Following the long holiday weekend, three pharma companies began the week with good news as the U.S. Food and Drug Administration awarded their therapies with Priority Review Status.
Following the long holiday weekend, three pharma companies began the week with good news as the U.S. Food and Drug Administration (FDA) awarded their therapies with Priority Review Status.
Connecticut-based Loxo Oncology will head into the American Society of Oncology meeting in Chicago with both the Priority Review Status and the FDA’s acceptance of its New Drug Application for Larotrectinib, treatment targeting metastatic solid tumors. The FDA has set a Prescription Drug User Fee Act (PDUFA) target date of Nov. 26. Larotrectinib, an orally-taken selective TRK inhibitor, was designed to address solvent front and other acquired resistance mutations to potentially induce new responses in TRK fusion dependent cancers with acquired resistance mutations. Loxo said data shows the NTRK genes, which encode for TRKs, can become abnormally fused to other genes, resulting in growth signals that can lead to cancer in many sites of the body.
“Larotrectinib marks an important shift towards treating cancer-based on the tumor’s genetics rather than its site of origin in the body,” Josh Bilenker, chief executive officer of Loxo Oncology said in a statement.
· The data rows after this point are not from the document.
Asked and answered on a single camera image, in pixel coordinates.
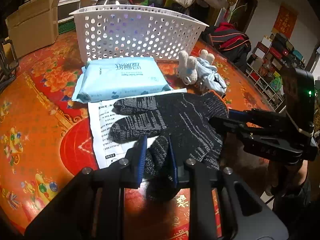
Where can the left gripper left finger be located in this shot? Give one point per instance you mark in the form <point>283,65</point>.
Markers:
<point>91,205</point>

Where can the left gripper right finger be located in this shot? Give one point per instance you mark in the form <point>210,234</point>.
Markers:
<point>221,205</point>

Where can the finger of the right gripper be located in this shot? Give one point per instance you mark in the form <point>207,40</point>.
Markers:
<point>265,119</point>
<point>262,143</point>

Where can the black knit glove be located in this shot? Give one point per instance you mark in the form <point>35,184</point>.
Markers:
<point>181,118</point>

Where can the light blue wet wipes pack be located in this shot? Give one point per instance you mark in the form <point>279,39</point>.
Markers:
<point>120,77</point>

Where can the white perforated plastic basket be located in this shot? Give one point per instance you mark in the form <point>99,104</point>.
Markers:
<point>110,31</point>

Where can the white cubby shelf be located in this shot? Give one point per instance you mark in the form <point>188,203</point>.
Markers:
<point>266,66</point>

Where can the red black striped jacket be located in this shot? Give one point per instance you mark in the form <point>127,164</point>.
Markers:
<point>231,43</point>

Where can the white plush bunny toy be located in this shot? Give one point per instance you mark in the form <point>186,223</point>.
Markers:
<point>186,69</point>

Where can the black phone stand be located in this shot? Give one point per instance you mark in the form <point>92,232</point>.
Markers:
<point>9,64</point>

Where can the brown cardboard box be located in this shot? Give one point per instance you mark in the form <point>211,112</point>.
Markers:
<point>33,26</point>

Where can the red wall banner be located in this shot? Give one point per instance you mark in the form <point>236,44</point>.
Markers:
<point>285,21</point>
It was at last year’s ASCO meeting that Loxo unveiled stunning data for larotrectinib. The company reported data from three trials that showed treatment with larotrectinib (LOXO-101) helped nearly three-quarters of patients battling a variety of cancers. According to the company, 76 percent of patients who have tumors that harbor tropomyosin receptor kinase (TRK) fusions achieved an objective response rate (ORR).
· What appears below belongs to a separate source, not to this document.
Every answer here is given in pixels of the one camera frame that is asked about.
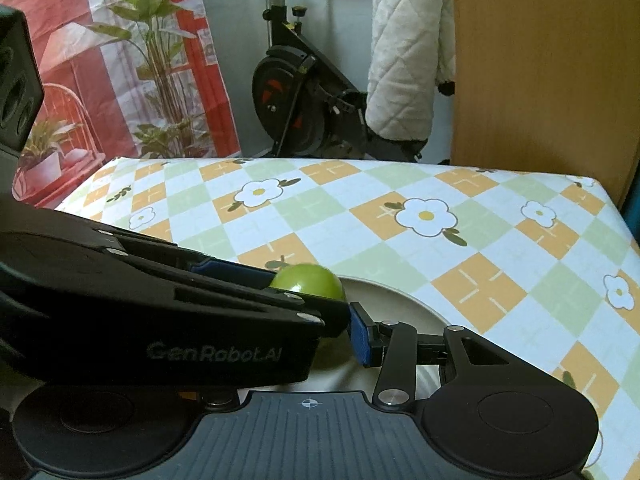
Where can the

In addition to Priority Review, Larotrectinib has also been granted Breakthrough Therapy Designation, Rare Pediatric Disease Designation and Orphan Drug Designation by the FDA.
Tokyo-based Astellas also saw its Acute Myeloid Leukemia treatment gilteritinib secure the FDA acceptance of the NDA, as well as Priority Review status. Gilteritinib is being developed for the treatment of adult patients who have relapsed or refractory (resistant to treatment) Acute Myeloid Leukemia (AML) with a FLT3 mutation as detected by an FDA-approved test. Currently, there are no FLT3-targeting agents approved for the treatment of relapsed or refractory FLT3 mutation-positive (FLT3mut+) AML, Astellas said in its announcement. The NDA is based on the ongoing Phase III ADMIRAL trial. The PDUFA date is set for Nov. 29, 2018.
Gilteritinib has been granted both the Orphan Drug designation and Fast Track designation by the FDA.
“FLT3 mutations impact approximately 30 percent of AML patients and are often associated with poor survival outcomes. Many with this condition relapse after treatment or don’t respond to currently available treatments. Simply put, they need more options,” Steven Benner, Astellas’ head of oncology development, said in a statement. “The FDA’s acceptance of this NDA, with Priority Review, represents a significant milestone for gilteritinib and Astellas in our mission to help AML patients and the physicians who treat them.”
Catalyst Pharmaceuticals also secured an NDA acceptance and Priority Review for Firdapse, a treatment for Lambert-Eaton myasthenic syndrome (LEMS). A PDUFA date has been set for Nov. 28, the company announced this morning. The FDA accepted the NDA based on positive results from two Phase III studies.
“We are delighted to have received Priority Review status for Firdapse for the treatment of LEMS and look forward to continuing to work closely with the FDA during the review process,” Patrick J. McEnany, chairman and CEO of Catalyst said in a statement. “Together with the previous grant of Breakthrough Therapy Designation, the Priority Review underscores the robust potential of Firdapse and the need for a safe and effective FDA-approved treatment for LEMS.”